Die Oligonukleotidsynthese hat eine Effizienz von mehr als 99% je Kopplungsschritt. Nicht umgesetzte Ketten werden acetyliert, damit sie nicht zu Sequenzen mit Deletionen führen; dieser sogenannte Capping-Schritt ist nicht 100% effizient, so daß es doch zu kleinen Anteilen an deletierten Produkten kommt. Insgesamt entstehen je Base etwa 1% kürzere Nebenprodukte, die bei kurzen Primern nicht störend sind, da die für die Spezifität wichtigen 3'-terminalen Basen immer enthalten sind.

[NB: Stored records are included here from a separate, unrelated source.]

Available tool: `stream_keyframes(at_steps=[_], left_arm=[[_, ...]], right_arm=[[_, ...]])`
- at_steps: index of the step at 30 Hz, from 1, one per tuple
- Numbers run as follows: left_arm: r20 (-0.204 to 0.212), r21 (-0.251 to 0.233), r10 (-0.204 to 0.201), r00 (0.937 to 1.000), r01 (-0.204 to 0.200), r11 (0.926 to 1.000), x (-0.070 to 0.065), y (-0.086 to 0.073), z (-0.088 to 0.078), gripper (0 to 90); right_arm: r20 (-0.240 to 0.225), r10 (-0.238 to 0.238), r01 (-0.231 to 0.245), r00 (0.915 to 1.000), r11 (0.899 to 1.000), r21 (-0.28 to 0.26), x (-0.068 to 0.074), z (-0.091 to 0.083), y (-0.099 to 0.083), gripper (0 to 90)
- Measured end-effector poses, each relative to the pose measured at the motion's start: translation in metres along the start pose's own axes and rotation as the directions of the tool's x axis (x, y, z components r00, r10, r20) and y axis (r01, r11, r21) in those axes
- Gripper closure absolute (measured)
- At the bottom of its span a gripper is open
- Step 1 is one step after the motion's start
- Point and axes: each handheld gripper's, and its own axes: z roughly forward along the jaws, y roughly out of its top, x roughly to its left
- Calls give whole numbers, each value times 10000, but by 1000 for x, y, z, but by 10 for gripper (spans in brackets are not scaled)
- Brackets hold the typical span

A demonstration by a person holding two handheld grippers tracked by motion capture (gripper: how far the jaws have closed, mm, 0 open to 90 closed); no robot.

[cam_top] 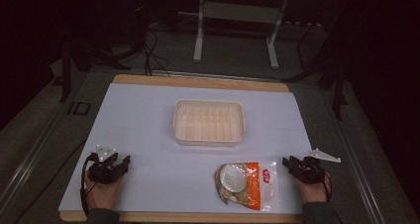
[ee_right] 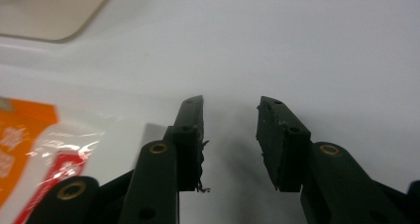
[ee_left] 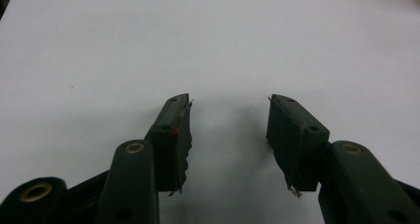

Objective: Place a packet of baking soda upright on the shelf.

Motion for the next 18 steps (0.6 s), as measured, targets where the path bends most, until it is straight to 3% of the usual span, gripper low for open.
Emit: stream_keyframes(at_steps=[8, 18], left_arm=[[219, -220, 366, 9991, -361, 9991, -2, -1, -2, 548], [184, -353, 172, 9997, -166, 9992, -1, -2, -3, 547]], right_arm=[[-150, -399, 398, 9991, 9992, -36, 5, -10, 5, 598], [-844, -738, 761, 9937, 9968, 237, 12, -19, 2, 549]])
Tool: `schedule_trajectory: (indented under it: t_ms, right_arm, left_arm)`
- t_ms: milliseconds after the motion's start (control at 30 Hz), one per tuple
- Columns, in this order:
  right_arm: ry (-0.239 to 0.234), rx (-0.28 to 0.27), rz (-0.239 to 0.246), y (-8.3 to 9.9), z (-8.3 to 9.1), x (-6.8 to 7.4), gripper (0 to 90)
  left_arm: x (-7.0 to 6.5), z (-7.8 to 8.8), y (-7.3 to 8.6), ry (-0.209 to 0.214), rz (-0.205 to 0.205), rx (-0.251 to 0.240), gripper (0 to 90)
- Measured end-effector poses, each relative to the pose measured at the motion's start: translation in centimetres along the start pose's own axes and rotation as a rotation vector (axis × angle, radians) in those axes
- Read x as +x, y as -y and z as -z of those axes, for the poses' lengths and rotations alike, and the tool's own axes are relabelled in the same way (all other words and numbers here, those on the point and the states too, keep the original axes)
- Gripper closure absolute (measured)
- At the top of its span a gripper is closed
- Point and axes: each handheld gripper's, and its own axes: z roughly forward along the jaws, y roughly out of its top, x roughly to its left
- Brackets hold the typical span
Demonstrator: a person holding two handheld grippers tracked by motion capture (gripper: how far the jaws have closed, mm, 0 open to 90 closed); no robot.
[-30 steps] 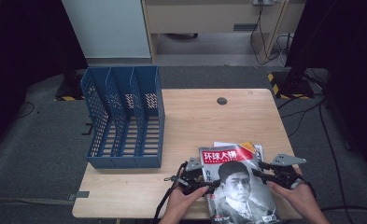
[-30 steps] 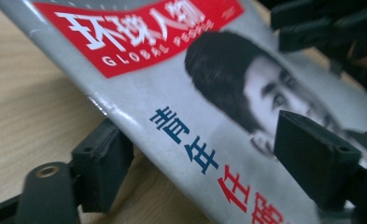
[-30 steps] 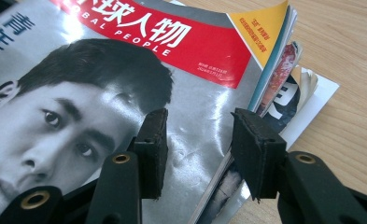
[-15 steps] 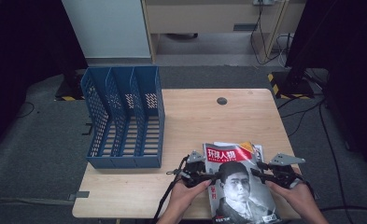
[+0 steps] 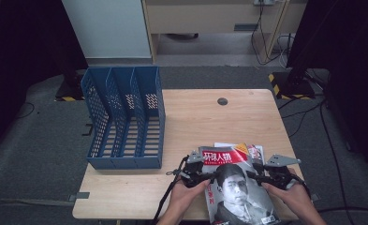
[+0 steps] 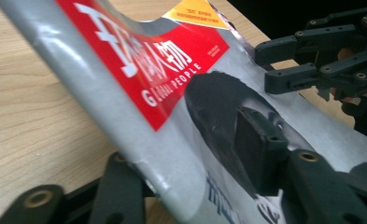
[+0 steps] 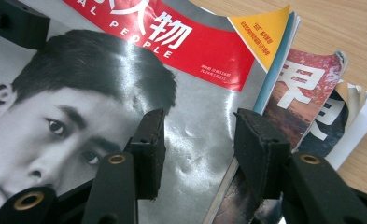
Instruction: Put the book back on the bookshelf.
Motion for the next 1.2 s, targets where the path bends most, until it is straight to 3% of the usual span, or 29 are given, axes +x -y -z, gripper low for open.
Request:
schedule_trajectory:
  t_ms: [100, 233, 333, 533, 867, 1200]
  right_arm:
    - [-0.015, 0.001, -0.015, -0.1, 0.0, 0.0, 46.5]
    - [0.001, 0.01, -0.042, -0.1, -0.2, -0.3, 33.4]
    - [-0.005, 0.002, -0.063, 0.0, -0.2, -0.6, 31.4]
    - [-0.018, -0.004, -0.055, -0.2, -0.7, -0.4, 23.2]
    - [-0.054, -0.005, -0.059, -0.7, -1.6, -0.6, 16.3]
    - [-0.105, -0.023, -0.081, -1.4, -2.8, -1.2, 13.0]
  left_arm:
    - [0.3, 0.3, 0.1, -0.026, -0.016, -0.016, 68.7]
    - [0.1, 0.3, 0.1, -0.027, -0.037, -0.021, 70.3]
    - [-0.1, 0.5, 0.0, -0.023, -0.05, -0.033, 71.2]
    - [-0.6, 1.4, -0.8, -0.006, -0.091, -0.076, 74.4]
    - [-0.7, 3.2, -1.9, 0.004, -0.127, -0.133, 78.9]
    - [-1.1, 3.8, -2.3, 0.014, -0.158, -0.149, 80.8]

Für längere Primer empfiehlt sich unbgedingt eine Reinigung per HPLC. In der Synthese wird die hydrophobe terminale Trityl-Schutzgruppe belassen und nach der ammoniklischen Entschützung zur Reinigung über eine Reversed Phase HPLC Säule verwendet. Bei dieser Methode werden vor allem verkürzte (n-1) Produkte abgetrennt. Andere fehlerhafte Sequenzen, insbesondere solche mit Deletionen, Insertionen und Substitutionen werden durch diese Methode nicht entfernt.

Bei einer Reinigung über einen Anionentauscher (FPLC) werden die Oligonukleotide nach ihrer Länge gereinigt; dabei werden auch andere fehlerhafte Sequenzen entfernt.

Die beste Reinheit erzielt man durch eine Kombination beider Methoden.

Eine Reinigung über ein Polyacrylamidgel (PAGE) bieten wir nicht an, um den Mitarbeitern eine ständige Arbeit mit dem neurotoxischen Acrylamid zu ersparen und weil diese Methode nur für kleine Mengen anwendbar ist.